> [EXERCISE DETAILS]
Write out, word for word, the part of the listing below that opens with the line containing "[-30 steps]" and closes with the line containing "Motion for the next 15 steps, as", keeping both of those lines and adding no others.
====================
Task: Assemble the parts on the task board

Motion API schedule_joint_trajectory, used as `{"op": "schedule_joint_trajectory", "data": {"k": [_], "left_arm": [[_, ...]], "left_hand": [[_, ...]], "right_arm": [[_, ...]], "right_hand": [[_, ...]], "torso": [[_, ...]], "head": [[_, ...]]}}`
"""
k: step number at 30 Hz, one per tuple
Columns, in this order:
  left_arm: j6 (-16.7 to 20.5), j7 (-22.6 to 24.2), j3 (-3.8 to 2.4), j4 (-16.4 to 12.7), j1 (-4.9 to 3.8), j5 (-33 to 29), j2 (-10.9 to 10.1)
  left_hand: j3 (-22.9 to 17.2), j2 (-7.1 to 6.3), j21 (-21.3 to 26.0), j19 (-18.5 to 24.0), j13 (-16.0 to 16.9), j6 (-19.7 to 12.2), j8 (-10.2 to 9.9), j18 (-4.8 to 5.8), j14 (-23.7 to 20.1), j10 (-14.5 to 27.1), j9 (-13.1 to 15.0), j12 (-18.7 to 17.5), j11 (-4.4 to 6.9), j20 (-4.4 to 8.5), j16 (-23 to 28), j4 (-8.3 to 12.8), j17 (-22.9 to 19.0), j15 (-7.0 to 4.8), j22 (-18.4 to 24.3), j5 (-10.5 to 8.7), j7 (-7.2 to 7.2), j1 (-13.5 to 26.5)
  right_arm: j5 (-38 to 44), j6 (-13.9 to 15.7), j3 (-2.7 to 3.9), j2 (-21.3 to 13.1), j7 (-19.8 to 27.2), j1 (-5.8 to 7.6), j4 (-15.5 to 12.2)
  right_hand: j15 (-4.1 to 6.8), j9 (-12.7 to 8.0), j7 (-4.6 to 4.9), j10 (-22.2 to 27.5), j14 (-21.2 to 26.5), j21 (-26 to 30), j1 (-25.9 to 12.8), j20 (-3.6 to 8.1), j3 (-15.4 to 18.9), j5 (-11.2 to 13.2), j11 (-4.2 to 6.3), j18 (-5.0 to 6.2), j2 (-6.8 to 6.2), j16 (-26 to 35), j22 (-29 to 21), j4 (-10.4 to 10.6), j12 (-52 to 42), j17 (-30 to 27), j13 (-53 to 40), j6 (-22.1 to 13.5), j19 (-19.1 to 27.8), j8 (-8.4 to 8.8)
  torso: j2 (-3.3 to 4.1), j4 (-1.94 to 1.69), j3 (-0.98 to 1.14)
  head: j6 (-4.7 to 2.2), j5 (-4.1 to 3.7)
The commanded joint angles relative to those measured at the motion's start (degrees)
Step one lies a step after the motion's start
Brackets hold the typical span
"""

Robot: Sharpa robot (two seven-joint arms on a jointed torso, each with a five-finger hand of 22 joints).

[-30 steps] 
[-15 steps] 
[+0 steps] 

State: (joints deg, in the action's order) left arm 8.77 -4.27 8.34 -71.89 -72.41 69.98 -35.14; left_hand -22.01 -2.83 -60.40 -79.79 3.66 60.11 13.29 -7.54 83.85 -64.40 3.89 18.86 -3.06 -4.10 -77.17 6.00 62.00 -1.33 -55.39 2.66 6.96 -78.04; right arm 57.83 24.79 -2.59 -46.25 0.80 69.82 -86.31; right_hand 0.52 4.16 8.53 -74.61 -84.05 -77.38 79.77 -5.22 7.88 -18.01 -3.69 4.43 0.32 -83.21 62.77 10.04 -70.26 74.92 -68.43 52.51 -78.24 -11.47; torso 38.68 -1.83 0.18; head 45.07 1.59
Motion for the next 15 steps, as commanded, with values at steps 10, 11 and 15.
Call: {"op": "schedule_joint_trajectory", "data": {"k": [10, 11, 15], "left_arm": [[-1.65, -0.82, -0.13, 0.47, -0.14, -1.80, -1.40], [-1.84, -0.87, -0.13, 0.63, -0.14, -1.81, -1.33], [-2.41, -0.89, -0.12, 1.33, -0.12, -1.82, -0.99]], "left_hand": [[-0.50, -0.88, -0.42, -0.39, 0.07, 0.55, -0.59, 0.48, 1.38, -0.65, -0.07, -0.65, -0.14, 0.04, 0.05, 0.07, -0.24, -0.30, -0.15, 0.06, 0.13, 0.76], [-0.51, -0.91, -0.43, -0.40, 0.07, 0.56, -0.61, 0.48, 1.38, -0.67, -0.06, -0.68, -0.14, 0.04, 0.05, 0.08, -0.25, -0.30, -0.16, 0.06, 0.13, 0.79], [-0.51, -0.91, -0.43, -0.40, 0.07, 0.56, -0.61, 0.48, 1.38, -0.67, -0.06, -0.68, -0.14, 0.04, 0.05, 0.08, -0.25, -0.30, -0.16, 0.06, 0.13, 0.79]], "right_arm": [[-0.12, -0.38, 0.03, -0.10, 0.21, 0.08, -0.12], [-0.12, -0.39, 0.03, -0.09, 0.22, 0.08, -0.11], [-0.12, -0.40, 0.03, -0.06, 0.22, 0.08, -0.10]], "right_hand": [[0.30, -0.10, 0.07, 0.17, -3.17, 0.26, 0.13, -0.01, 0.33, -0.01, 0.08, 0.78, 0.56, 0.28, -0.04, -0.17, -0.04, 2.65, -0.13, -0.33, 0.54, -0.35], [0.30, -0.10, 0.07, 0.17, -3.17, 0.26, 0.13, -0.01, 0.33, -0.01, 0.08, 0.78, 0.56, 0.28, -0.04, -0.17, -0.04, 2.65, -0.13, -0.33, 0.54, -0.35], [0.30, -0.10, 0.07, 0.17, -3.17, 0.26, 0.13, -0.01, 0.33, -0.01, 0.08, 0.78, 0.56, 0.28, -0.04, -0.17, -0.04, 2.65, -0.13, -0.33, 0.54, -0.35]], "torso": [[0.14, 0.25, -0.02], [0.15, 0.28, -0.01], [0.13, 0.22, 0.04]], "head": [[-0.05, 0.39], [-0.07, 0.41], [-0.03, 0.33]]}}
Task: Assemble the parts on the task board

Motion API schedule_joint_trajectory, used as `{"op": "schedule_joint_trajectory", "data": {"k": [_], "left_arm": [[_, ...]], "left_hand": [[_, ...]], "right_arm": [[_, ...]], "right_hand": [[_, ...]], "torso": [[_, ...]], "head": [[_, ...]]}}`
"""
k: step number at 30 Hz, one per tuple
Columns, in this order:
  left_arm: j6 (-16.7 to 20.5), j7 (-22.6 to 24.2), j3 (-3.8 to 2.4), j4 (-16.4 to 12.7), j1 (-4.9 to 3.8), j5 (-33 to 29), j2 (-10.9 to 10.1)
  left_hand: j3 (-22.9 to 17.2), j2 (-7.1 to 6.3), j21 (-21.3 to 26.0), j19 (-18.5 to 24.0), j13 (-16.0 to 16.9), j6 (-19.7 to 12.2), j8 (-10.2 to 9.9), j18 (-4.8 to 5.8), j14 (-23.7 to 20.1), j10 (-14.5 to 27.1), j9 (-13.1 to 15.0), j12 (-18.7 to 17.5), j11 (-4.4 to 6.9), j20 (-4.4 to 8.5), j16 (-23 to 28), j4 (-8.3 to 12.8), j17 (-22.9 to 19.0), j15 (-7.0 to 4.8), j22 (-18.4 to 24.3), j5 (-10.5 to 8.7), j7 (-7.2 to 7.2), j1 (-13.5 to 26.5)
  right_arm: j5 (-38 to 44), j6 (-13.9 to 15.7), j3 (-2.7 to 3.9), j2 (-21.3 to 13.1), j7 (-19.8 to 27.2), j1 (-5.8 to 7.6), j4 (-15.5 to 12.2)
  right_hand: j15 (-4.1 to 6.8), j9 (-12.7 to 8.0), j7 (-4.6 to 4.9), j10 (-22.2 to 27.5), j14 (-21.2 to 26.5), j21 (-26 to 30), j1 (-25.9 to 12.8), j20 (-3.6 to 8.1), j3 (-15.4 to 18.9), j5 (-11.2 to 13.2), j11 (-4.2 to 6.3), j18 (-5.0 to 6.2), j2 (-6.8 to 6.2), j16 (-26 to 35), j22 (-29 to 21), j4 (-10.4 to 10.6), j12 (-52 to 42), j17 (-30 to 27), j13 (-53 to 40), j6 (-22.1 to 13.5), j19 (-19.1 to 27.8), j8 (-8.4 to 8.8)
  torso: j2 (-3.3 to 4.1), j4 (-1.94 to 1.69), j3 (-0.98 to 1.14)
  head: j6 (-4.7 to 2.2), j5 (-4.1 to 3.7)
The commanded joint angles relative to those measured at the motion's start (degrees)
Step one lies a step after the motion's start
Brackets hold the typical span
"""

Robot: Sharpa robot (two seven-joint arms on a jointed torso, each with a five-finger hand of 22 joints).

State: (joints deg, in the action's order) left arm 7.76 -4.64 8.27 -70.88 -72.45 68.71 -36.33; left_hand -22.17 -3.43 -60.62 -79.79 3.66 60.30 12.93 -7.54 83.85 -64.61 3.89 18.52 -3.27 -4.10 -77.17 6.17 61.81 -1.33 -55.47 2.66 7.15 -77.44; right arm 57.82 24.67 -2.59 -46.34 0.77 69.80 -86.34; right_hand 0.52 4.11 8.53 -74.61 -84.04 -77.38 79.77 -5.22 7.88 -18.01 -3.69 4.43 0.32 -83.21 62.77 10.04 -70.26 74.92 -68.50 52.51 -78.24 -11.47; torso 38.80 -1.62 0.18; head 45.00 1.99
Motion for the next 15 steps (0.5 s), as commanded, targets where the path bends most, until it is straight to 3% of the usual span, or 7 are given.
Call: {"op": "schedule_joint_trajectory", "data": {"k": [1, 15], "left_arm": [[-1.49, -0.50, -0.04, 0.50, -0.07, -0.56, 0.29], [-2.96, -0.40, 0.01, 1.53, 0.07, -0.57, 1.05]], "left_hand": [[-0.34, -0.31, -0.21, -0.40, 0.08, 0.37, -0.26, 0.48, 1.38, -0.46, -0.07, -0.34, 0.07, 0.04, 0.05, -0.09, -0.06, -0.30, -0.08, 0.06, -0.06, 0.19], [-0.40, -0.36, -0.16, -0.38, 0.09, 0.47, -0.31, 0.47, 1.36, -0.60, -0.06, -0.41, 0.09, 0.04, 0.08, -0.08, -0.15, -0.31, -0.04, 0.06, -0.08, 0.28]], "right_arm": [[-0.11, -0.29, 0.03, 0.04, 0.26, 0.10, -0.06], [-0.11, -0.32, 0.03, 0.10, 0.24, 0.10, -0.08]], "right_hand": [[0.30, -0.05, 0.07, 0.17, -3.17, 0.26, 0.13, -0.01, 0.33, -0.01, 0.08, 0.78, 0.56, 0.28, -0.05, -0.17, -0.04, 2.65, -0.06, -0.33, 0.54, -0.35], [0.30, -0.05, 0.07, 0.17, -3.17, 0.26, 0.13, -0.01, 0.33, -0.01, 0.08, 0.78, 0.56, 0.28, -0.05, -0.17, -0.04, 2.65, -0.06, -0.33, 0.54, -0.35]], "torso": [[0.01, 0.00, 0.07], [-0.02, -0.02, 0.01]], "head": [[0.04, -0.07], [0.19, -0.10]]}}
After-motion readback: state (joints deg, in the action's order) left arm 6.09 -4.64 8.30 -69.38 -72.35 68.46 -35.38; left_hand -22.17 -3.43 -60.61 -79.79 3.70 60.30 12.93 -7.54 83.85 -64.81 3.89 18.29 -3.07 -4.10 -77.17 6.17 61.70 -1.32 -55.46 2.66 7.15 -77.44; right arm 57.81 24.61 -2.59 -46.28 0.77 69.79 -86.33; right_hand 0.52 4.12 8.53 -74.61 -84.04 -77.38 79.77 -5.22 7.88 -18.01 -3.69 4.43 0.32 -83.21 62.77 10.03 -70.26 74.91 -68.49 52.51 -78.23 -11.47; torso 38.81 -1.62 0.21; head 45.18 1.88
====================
> [SOLUTION TO THIS EXERCISE]
[-30 steps] 
[-15 steps] 
[+0 steps] 

State: (joints deg, in the action's order) left arm 8.77 -4.27 8.34 -71.89 -72.41 69.98 -35.14; left_hand -22.01 -2.83 -60.40 -79.79 3.66 60.11 13.29 -7.54 83.85 -64.40 3.89 18.86 -3.06 -4.10 -77.17 6.00 62.00 -1.33 -55.39 2.66 6.96 -78.04; right arm 57.83 24.79 -2.59 -46.25 0.80 69.82 -86.31; right_hand 0.52 4.16 8.53 -74.61 -84.05 -77.38 79.77 -5.22 7.88 -18.01 -3.69 4.43 0.32 -83.21 62.77 10.04 -70.26 74.92 -68.43 52.51 -78.24 -11.47; torso 38.68 -1.83 0.18; head 45.07 1.59
Motion for the next 15 steps, as commanded, with values at steps 10, 11 and 15.

This concludes the exercise.